— Exercise objective —
Repeat all of the data word for word so that only the pictures are missing from the copy.

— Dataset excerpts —
[Start of Attachment]

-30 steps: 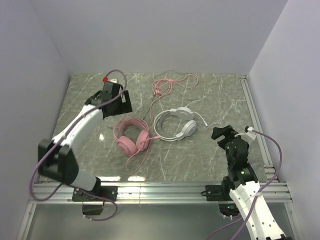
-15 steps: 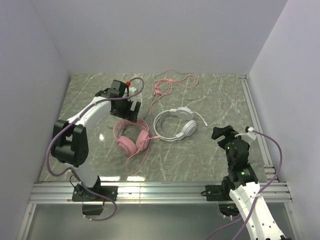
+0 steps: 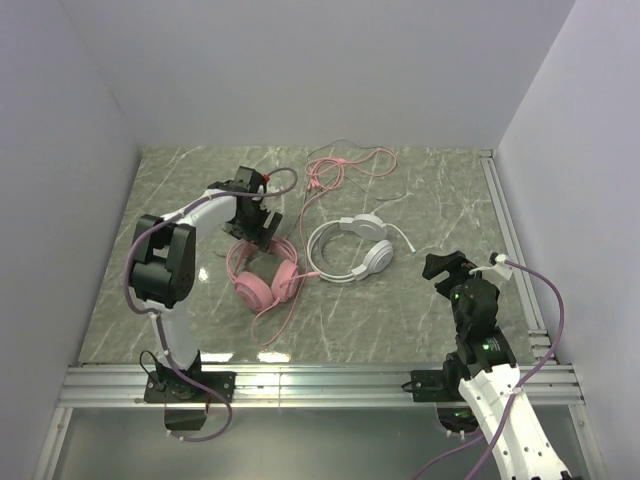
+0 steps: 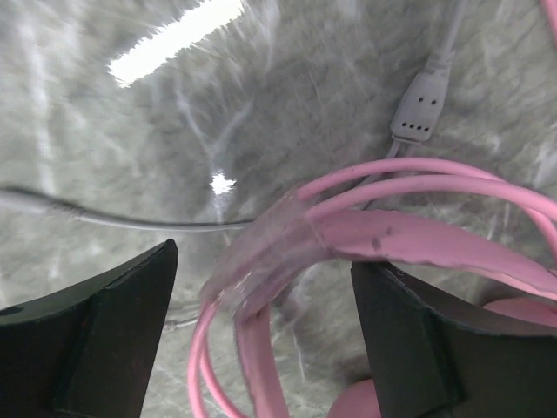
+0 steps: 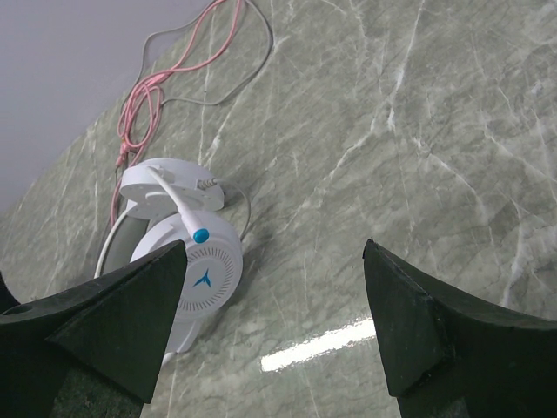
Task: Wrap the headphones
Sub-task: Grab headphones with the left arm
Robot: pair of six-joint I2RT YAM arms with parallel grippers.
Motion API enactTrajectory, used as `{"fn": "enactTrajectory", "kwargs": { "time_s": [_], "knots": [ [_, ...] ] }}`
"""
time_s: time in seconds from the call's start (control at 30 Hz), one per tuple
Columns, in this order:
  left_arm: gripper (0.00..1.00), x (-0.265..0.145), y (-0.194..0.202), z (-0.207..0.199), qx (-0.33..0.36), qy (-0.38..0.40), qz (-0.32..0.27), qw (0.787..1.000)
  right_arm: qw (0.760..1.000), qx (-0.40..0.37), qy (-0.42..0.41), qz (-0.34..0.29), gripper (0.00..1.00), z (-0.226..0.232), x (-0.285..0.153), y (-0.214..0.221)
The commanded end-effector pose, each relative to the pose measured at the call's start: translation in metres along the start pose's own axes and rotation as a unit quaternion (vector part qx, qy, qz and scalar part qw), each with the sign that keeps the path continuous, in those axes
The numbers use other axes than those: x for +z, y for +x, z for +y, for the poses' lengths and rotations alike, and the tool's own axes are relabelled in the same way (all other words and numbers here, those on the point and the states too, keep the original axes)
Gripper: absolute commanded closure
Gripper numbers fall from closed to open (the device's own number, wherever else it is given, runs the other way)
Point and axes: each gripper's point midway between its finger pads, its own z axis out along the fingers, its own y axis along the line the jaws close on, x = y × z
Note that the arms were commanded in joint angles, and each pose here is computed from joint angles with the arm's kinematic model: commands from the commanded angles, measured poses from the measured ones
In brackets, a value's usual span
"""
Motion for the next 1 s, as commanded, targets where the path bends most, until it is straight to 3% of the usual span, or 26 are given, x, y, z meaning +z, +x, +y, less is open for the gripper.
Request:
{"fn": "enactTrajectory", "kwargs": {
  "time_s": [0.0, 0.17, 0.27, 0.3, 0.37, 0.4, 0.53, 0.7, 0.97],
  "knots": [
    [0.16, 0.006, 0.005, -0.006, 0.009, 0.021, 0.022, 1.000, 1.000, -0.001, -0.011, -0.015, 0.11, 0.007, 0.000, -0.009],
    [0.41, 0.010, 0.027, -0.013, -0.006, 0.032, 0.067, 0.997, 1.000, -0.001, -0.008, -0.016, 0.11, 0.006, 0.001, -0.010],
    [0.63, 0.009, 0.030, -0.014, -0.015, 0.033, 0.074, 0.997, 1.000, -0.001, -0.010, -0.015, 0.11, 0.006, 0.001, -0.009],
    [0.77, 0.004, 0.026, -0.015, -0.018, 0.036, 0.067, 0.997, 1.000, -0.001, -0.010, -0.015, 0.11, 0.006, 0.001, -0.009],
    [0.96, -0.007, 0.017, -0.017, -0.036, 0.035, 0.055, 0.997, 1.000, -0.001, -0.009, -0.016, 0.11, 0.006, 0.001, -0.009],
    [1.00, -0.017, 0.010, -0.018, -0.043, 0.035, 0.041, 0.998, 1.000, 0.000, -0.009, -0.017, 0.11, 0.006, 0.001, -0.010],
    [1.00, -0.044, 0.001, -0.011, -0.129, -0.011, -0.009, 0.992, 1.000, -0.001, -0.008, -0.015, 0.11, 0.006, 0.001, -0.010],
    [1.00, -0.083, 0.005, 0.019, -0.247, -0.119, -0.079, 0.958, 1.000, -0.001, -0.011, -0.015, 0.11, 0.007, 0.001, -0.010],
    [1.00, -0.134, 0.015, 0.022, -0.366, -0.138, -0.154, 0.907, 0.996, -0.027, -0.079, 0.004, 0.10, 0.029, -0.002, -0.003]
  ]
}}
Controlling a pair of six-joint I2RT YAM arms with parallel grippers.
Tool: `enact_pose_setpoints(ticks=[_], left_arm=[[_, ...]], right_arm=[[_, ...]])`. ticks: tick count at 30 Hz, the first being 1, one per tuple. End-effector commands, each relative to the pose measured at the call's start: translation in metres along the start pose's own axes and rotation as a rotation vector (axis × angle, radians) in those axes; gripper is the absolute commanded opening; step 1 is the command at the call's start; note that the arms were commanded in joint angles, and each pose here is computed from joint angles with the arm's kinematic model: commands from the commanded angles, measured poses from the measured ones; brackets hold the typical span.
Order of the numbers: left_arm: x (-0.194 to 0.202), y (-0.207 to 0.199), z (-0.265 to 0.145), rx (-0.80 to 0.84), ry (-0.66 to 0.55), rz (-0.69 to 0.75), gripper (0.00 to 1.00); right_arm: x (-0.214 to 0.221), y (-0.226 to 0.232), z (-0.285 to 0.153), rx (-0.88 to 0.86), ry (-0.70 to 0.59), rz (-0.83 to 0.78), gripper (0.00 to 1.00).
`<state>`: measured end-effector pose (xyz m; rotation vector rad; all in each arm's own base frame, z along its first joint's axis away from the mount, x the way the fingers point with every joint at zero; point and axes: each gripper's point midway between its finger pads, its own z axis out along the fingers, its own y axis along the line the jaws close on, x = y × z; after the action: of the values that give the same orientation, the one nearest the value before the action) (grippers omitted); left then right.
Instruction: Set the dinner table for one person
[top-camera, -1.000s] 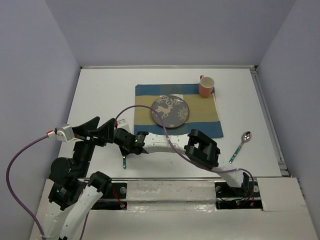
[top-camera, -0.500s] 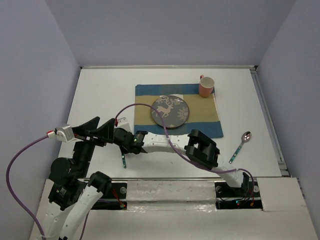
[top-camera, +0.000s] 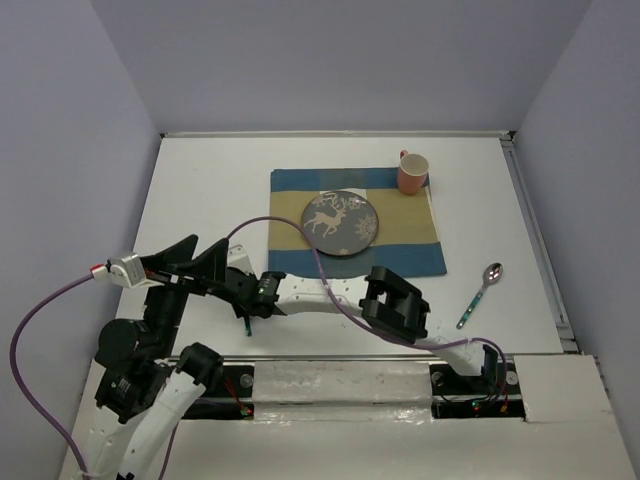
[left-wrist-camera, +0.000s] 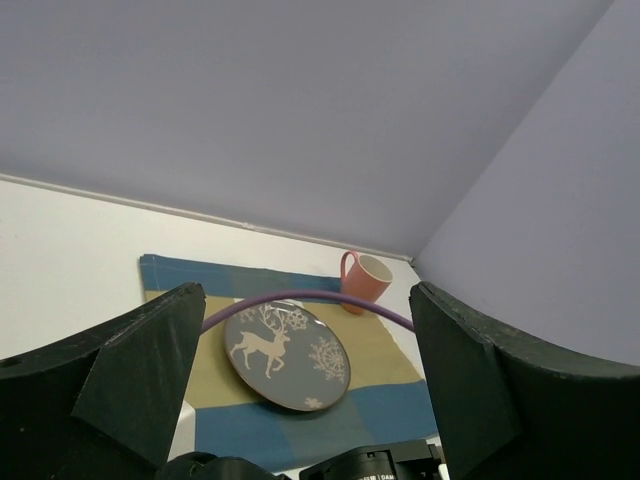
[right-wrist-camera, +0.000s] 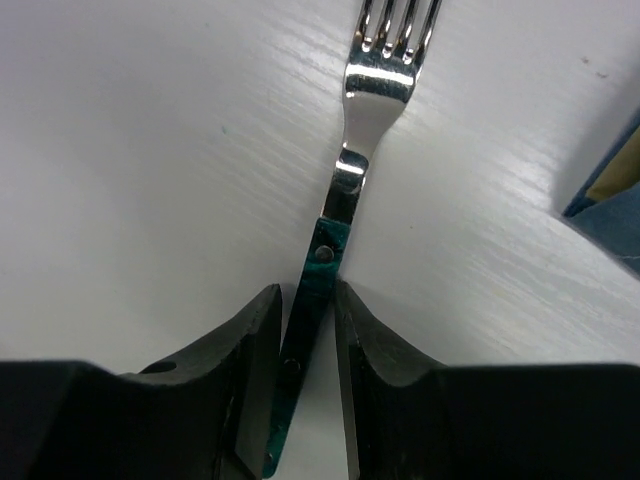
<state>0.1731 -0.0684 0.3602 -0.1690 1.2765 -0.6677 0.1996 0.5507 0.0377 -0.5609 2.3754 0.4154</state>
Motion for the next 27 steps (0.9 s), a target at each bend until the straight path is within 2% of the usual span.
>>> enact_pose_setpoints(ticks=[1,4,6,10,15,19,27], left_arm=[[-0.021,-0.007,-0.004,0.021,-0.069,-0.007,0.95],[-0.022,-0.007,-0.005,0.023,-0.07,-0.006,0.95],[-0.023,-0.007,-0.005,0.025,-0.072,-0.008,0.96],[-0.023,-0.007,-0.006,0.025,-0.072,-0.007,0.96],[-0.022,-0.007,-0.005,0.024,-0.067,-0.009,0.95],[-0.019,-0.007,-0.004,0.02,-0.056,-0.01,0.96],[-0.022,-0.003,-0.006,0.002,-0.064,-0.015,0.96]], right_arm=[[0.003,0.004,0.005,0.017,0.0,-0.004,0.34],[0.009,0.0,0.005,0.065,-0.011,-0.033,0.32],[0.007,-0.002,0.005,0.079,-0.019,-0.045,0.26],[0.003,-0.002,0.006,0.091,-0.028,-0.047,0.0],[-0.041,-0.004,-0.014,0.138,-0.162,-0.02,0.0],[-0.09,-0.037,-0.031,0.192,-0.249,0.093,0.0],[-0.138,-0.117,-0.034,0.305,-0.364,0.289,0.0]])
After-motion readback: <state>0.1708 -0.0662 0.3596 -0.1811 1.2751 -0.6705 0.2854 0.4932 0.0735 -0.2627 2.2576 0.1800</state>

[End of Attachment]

— Response to the task —
-30 steps: 
-15 steps: 
+0 steps: 
+0 steps: 
+0 steps: 
Task: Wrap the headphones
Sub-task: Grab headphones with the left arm
Robot: pair of six-joint I2RT YAM arms with parallel grippers.
Motion API enactTrajectory, used as `{"fn": "enactTrajectory", "kwargs": { "time_s": [_], "knots": [ [_, ...] ] }}`
"""
time_s: time in seconds from the call's start (control at 30 Hz), one per tuple
Columns, in this order:
  left_arm: gripper (0.00..1.00), x (-0.265..0.145), y (-0.194..0.202), z (-0.207..0.199), qx (-0.33..0.36), qy (-0.38..0.40), qz (-0.32..0.27), qw (0.787..1.000)
  right_arm: qw (0.760..1.000), qx (-0.40..0.37), qy (-0.42..0.41), qz (-0.34..0.29), gripper (0.00..1.00), z (-0.226..0.232), x (-0.285..0.153), y (-0.214..0.221)
The commanded end-effector pose, each relative to the pose measured at the call's start: translation in metres along the start pose's own axes and rotation as a unit quaternion (vector part qx, qy, qz and scalar part qw), each with the sign that keeps the path continuous, in those axes
The numbers use other axes than those: x for +z, y for +x, z for +y, for the poses' lengths and rotations alike, and the tool's own axes are relabelled in the same way (all other words and numbers here, those on the point and the states too, keep the original axes)
Gripper: absolute commanded closure
Gripper numbers fall from closed to open (the device's own number, wherever else it is given, runs the other way)
Point and axes: each gripper's point midway between its finger pads, its own z axis out along the fingers, its own y axis along the line the jaws close on, x = y × z
Note that the arms were commanded in joint angles, and each pose here is computed from joint angles with the arm's kinematic model: commands from the commanded angles, measured poses from the measured ones
In brackets, a value's usual span
"""
Motion for the next 1 s, as commanded, targets where the path bends most, until it is straight to 3% of the usual span, or 26 are given, x, y, z meaning +z, +x, +y, less is open for the gripper.
Request:
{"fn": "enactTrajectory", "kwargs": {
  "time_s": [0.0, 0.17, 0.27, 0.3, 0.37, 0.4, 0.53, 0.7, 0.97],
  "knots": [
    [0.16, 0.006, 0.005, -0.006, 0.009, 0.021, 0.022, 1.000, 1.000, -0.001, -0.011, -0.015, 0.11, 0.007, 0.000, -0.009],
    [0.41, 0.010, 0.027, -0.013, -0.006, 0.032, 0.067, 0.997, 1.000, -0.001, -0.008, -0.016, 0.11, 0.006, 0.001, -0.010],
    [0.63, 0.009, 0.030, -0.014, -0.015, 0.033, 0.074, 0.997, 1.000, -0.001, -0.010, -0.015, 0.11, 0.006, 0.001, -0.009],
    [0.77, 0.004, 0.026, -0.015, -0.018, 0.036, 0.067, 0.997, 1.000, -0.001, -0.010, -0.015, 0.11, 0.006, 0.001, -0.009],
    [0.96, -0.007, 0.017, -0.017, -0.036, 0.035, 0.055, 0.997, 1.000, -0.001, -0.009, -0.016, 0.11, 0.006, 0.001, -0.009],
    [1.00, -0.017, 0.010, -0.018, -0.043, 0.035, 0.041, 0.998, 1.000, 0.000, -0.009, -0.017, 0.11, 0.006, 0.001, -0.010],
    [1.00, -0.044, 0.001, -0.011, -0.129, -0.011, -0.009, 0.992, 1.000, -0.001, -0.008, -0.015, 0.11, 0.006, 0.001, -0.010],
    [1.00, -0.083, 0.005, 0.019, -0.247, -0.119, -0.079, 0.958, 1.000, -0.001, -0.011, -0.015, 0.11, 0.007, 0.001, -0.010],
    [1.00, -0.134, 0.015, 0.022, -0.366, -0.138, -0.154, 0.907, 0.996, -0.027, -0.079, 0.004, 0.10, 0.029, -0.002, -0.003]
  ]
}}
Controlling a pair of six-joint I2RT YAM arms with parallel grippers.
Tool: `enact_pose_setpoints(ticks=[_], left_arm=[[_, ...]], right_arm=[[_, ...]])`. ticks: tick count at 30 Hz, the first being 1, one per tuple. End-effector commands, each relative to the pose measured at the call's start: translation in metres along the start pose's own axes and rotation as a rotation vector (axis × angle, radians) in those axes; gripper is the absolute commanded opening; step 1 is the command at the call's start; note that the arms were commanded in joint angles, and each pose here is computed from joint angles with the arm's kinematic model: commands from the commanded angles, measured poses from the measured ones; brackets hold the typical span.
Order of the numbers: left_arm: x (-0.194 to 0.202), y (-0.207 to 0.199), z (-0.265 to 0.145), rx (-0.80 to 0.84), ry (-0.66 to 0.55), rz (-0.69 to 0.75), gripper (0.00 to 1.00); right_arm: x (-0.214 to 0.221), y (-0.226 to 0.232), z (-0.285 to 0.153), rx (-0.88 to 0.86), ry (-0.70 to 0.59), rz (-0.83 to 0.78), gripper (0.00 to 1.00).
`<state>`: measured end-effector pose (xyz m; rotation vector rad; all in each arm's own base frame, z along its first joint's axis away from the mount, x the way the fingers point with every joint at zero; point and axes: each gripper's point midway between its finger pads, its own z axis out along the fingers, its own y axis along the line the jaws close on, x = y × z; after the action: of the values that give the same orientation, the one nearest the value before the action) (grippers omitted); left then right.
Instruction: Set the dinner table for one person
[top-camera, -1.000s] 
[top-camera, -0.500s] 
[top-camera, +0.000s] 
[left-wrist-camera, +0.000s] 
[right-wrist-camera, +0.000s] 
<state>0.1731 -0.0684 0.3602 -0.1690 1.2765 -0.6677 0.1996 0.5507 0.0377 -0.5609 2.3754 0.4154</state>
Motion for the next 27 steps (0.9 s), a target at each bend until the straight path is within 2% of the usual span.
>>> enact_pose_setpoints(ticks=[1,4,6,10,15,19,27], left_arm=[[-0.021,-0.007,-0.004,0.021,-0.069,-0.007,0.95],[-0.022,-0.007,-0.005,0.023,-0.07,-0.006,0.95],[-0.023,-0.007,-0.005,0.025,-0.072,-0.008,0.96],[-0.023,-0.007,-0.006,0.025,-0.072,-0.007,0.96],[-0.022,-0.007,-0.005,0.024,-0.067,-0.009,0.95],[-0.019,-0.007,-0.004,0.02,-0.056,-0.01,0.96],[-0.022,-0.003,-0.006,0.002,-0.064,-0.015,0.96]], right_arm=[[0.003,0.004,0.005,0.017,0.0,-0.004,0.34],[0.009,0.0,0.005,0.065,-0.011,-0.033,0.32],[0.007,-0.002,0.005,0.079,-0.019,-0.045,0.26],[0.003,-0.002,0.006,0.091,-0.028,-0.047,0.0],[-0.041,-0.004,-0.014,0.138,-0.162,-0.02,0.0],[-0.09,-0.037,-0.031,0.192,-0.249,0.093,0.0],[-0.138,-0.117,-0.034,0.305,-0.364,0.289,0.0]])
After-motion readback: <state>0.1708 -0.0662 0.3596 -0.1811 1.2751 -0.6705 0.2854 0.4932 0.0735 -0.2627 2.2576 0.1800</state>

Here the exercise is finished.